The 2020-2025 Dietary Guidelines for Americans (DGAs), slated for launch in December, spotlight the special nutrient concerns at each life stage. The second of five major overarching guidelines is “Focus on variety, nutrient density and amount.”
There is no standard definition for nutrient density, and it’s not the primary consideration in most consumer food choices. A 2019 IFIC survey, https://foodinsight.org/consumer-research-nutrient-density/, found that only 15% of consumers ranked nutrient density as a primary factor driving food purchase, lagging behind taste, 58%, price, 45%, and healthfulness, 35%. As most dairy products are nutrient-dense, it behooves the industry to explore ways to promote nutrient density.
Defining nutrient density
Nutrient density is considered to be a measure of the amount of selected nutrients per reference amount of food. The reference amount can be 100 kilocalories, 100 grams or a serving size.
There is no standard list of positive nutrients, with scoring patterns using from six to 15 nutrients. Some patterns ignore positive nutrients entirely and base their score solely on the absence of sugar, sodium and saturated fat. The lack of a standard scoring system may explain why the majority of consumers don’t embrace nutrient density as a food purchasing tool.
One popular scoring model is the Nutrient Rich Food (NRF) Index. There are several variations, but all use a set of nutrients to encourage (perhaps protein, fiber, calcium, iron potassium, magnesium and vitamins A, C and E) and nutrients to limit (typically saturated fats, sugars and sodium). The pattern is based on 100 kilocalories of food. The NRF 6.3 system rates raw broccoli at 77, calcium-fortified skim milk at 73 and whole-milk plain yogurt at 7.
A hybrid model
However, as the latest DGAs note, “Just as nutrients are not consumed in isolation, foods and beverages are not consumed separately either.
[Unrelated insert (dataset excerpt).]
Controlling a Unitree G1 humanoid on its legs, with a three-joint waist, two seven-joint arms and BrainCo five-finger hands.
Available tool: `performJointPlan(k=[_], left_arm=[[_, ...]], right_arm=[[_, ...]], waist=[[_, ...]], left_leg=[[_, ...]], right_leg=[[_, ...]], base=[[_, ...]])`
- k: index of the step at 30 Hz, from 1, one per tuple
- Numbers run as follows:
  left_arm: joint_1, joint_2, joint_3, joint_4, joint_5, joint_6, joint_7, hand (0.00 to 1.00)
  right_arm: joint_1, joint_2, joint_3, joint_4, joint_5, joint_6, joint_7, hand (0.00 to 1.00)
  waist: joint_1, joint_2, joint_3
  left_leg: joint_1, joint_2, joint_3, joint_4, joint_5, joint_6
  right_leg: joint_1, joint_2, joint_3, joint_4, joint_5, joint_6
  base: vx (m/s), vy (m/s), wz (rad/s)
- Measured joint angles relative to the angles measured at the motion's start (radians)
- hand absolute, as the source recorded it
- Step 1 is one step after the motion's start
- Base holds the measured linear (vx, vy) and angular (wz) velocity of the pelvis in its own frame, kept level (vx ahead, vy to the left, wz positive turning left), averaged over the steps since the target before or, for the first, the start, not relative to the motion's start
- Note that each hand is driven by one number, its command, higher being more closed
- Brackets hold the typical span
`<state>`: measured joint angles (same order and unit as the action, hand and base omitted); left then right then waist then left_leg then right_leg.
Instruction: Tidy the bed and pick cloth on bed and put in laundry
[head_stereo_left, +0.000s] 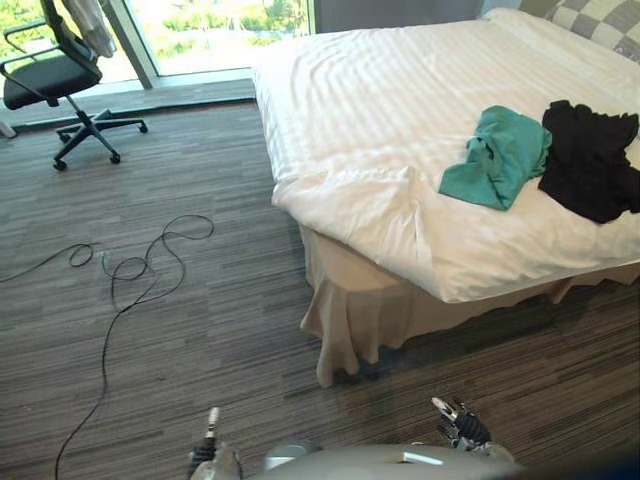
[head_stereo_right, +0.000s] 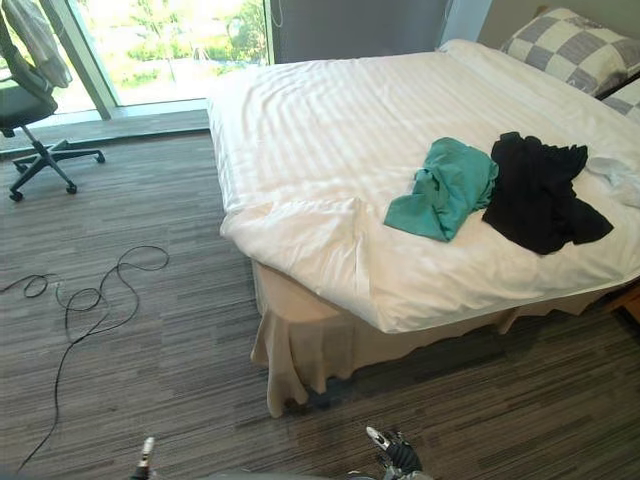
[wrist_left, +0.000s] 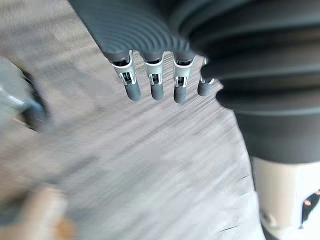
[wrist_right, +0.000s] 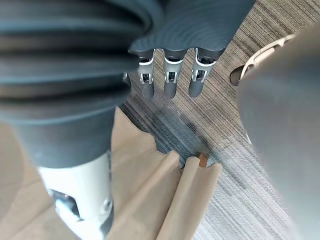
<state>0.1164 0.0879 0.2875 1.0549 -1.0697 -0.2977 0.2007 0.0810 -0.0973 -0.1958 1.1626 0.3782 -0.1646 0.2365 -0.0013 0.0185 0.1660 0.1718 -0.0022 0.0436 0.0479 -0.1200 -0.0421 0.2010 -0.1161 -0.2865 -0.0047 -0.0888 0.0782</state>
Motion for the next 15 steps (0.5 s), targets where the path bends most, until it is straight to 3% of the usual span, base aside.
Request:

Rather, they are consumed in various combinations over time — a dietary pattern.” A 2019 paper, https://www.ncbi.nlm.nih.gov/pmc/articles/PMC6489166/, proposes a hybrid nutrient-density score that includes nutrients and food groups to better align with dietary guidance. The basic scoring formula is: NR (qualifying nutrient to encourage) + FR (qualifying food groups to encourage) – LIM (disqualifying nutrients to limit) × 100. This model boosts the score of many dairy foods.
Unfortunately, current nutrient-profiling concepts do not incorporate issues such as bioavailability, nutrient interactions or nutrient balance. Nutrient-density scores should be based on scientific, objective and transparent criteria. A 2020 IFIC report found that six in 10 consumers surveyed would find “nutrient-dense” labeling helpful for informing food choices.